Check performance of DefineClones with `--act set` in current version

Issue #125 on hold

Jason Vander Heiden created an issue 2018-04-29

The performance different between --act first and --act set can be huge in v0.3.12. Example of 580K sequences:

--act set

PROGRESS> Grouping sequences
PROGRESS> 14:21:55 (583524) 187.6 min

PROGRESS> Assigning clones
PROGRESS> 14:27:55 |####################| 100% (583,524) 193.2 min

--act first

PROGRESS> Grouping sequences
PROGRESS> 14:57:34 (583524) 4.4 min

PROGRESS> Assigning clones
PROGRESS> 15:01:39 |####################| 100% (583,524) 8.2 min

Comments (14)

Jason Vander Heiden reporter
There's a similar, but maybe not the same, set algorithm in shazam::distToNearest. We should verify the results are the same, and if the performance is better in the R version mirror the algorithm.

If the R version is faster, with the same results, then it's likely due to vectorized operations in R.
- 2018-05-04T16:38:02+00:00
Jason Vander Heiden reporter
- assigned issue to
  
  nima nouri
- 2018-05-04T18:26:04+00:00
Jason Vander Heiden reporter
- marked as enhancement
- 2018-05-04T18:26:15+00:00
Jason Vander Heiden reporter
@skleinstein and I were thinking it might be best to redo the algorithm itself a little. Instead of doing the set unions by J gene, then by V gene, try doing them for the V and J at the same time (but still after junction length and annotation grouping).
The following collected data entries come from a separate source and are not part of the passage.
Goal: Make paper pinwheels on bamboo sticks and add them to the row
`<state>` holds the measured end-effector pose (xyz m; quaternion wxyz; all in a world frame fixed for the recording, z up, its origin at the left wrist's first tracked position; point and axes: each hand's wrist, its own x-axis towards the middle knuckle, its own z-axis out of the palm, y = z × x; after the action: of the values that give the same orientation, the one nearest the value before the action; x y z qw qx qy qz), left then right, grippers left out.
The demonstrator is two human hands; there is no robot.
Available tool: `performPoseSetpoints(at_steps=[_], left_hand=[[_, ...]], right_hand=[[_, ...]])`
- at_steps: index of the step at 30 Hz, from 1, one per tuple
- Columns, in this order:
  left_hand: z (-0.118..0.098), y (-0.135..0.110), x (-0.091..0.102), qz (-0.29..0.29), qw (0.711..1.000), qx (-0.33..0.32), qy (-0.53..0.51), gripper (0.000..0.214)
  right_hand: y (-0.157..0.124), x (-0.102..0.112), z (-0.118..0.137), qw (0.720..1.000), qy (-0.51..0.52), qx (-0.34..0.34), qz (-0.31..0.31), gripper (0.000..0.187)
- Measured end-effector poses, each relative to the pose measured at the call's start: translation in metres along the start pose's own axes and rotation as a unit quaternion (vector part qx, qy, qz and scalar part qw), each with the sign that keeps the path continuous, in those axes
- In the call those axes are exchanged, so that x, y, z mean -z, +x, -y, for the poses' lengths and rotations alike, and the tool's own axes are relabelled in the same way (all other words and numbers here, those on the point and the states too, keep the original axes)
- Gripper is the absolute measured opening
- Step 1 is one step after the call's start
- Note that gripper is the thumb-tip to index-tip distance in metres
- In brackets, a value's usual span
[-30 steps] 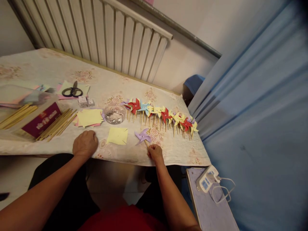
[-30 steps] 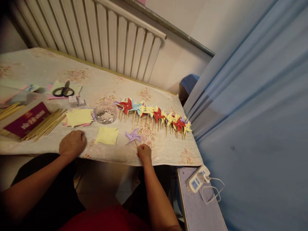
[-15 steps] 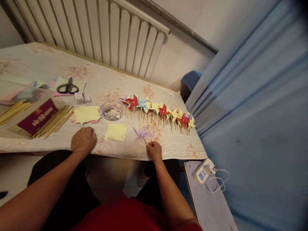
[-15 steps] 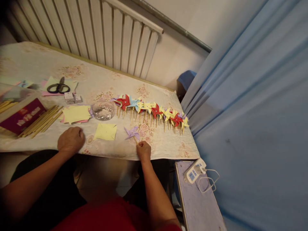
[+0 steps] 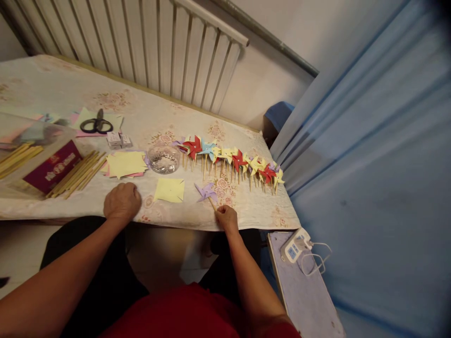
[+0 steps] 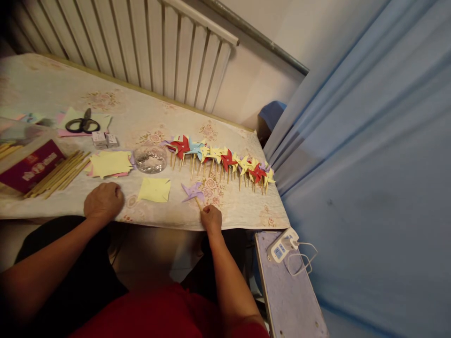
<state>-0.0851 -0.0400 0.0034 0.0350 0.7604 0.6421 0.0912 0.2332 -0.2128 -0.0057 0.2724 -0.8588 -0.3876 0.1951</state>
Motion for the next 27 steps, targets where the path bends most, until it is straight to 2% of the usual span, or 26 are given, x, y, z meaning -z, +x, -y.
performPoseSetpoints(at_steps=[7,17,27], left_hand=[[0.0,-0.003,0.006,0.007,1.0,-0.021,0.003,0.05],[0.002,0.006,0.0,0.029,1.0,0.006,0.004,0.048],[0.006,0.011,-0.002,0.045,0.999,0.003,0.013,0.047]], right_hand=[[-0.008,0.001,0.014,0.998,-0.066,0.017,-0.008,0.004],[-0.008,-0.007,0.019,0.99,-0.131,0.019,-0.042,0.011],[-0.01,-0.012,0.011,0.994,-0.082,0.03,-0.071,0.01]])
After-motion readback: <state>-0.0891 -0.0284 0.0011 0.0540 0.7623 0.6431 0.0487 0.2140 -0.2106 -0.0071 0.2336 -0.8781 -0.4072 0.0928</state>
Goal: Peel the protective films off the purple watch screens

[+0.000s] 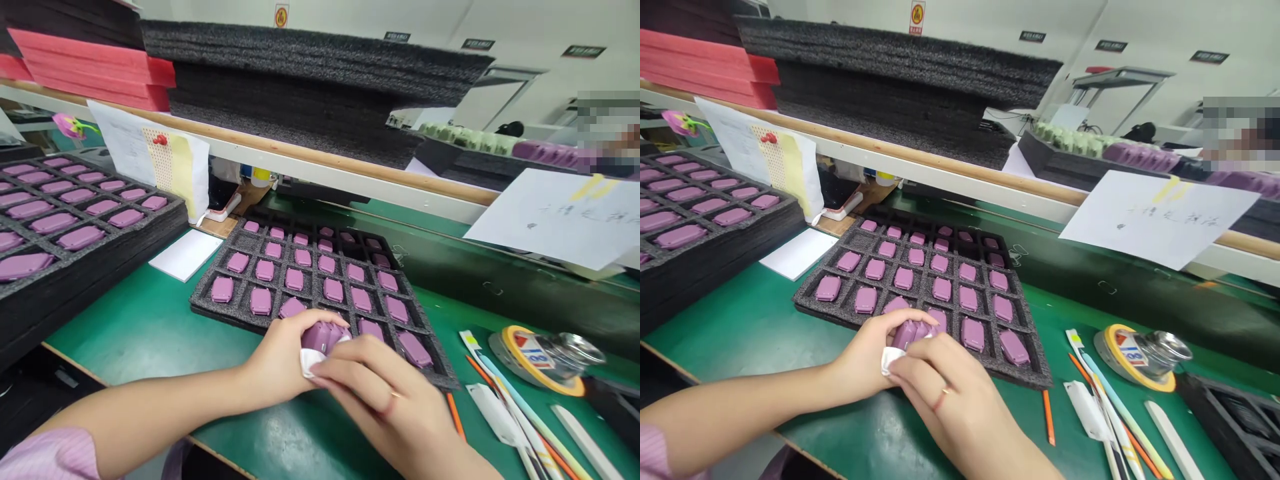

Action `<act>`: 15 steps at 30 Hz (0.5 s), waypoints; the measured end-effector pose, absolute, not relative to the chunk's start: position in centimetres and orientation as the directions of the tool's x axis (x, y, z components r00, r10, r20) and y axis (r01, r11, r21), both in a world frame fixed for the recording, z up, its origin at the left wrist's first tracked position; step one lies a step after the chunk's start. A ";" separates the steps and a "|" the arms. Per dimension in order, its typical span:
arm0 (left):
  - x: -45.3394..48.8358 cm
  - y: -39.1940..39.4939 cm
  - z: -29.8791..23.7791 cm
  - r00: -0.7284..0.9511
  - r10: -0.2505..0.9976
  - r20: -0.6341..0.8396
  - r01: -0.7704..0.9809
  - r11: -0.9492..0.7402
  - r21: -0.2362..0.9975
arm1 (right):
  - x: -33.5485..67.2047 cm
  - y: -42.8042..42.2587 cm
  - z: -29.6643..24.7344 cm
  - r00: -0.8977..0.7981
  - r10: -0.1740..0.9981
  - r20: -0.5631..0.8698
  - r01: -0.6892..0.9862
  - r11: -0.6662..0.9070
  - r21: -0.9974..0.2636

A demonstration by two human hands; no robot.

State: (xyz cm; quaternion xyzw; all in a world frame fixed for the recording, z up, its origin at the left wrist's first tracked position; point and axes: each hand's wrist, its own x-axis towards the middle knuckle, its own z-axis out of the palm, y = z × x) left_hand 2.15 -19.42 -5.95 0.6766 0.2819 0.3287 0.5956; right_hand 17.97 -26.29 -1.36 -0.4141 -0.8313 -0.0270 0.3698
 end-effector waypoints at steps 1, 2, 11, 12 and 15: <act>2.2 -19.4 -6.0 0.622 0.775 0.108 -0.008 -0.132 0.991 | 17.7 -25.6 -1.5 -0.387 0.661 0.642 0.684 0.673 -0.280; 2.2 -19.5 -6.0 0.614 0.784 0.095 -0.001 -0.120 0.993 | 17.6 -25.1 -1.6 -0.372 0.656 0.657 0.678 0.676 -0.290; 2.0 -19.5 -5.4 0.621 0.775 0.118 -0.005 -0.148 0.989 | 17.9 -24.7 -1.9 -0.373 0.634 0.678 0.713 0.663 -0.227; 2.0 -19.5 -5.3 0.615 0.782 0.103 0.015 -0.142 0.990 | 17.9 -24.6 -1.8 -0.347 0.624 0.700 0.738 0.642 -0.206; 2.0 -19.9 -4.9 0.608 0.794 0.020 0.086 -0.091 0.992 | 18.8 -24.3 -1.0 -0.259 0.639 0.725 0.813 0.549 -0.194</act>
Also, first build an equivalency table for the V/J sets by going through all the V/J annotations once. Then, after you have that table go through the sequences again and index them according to whether they have a V/J pair in the equivalency table.

Hopefully, that should be more like O(2n). We hope. Needs testing to make sure it works how we think it'll work.

So, if you (@nimanouri) implement and test the new approach in SCOPe, then I'll port it to DefineClones.
- 2018-05-04T22:09:06+00:00
Jason Vander Heiden reporter
I'm having trouble replicating the --act set performance problem on a similar data set of 500K sequences. Grouping takes about 8 minutes. Which is still a bit slow, but not unreasonably so.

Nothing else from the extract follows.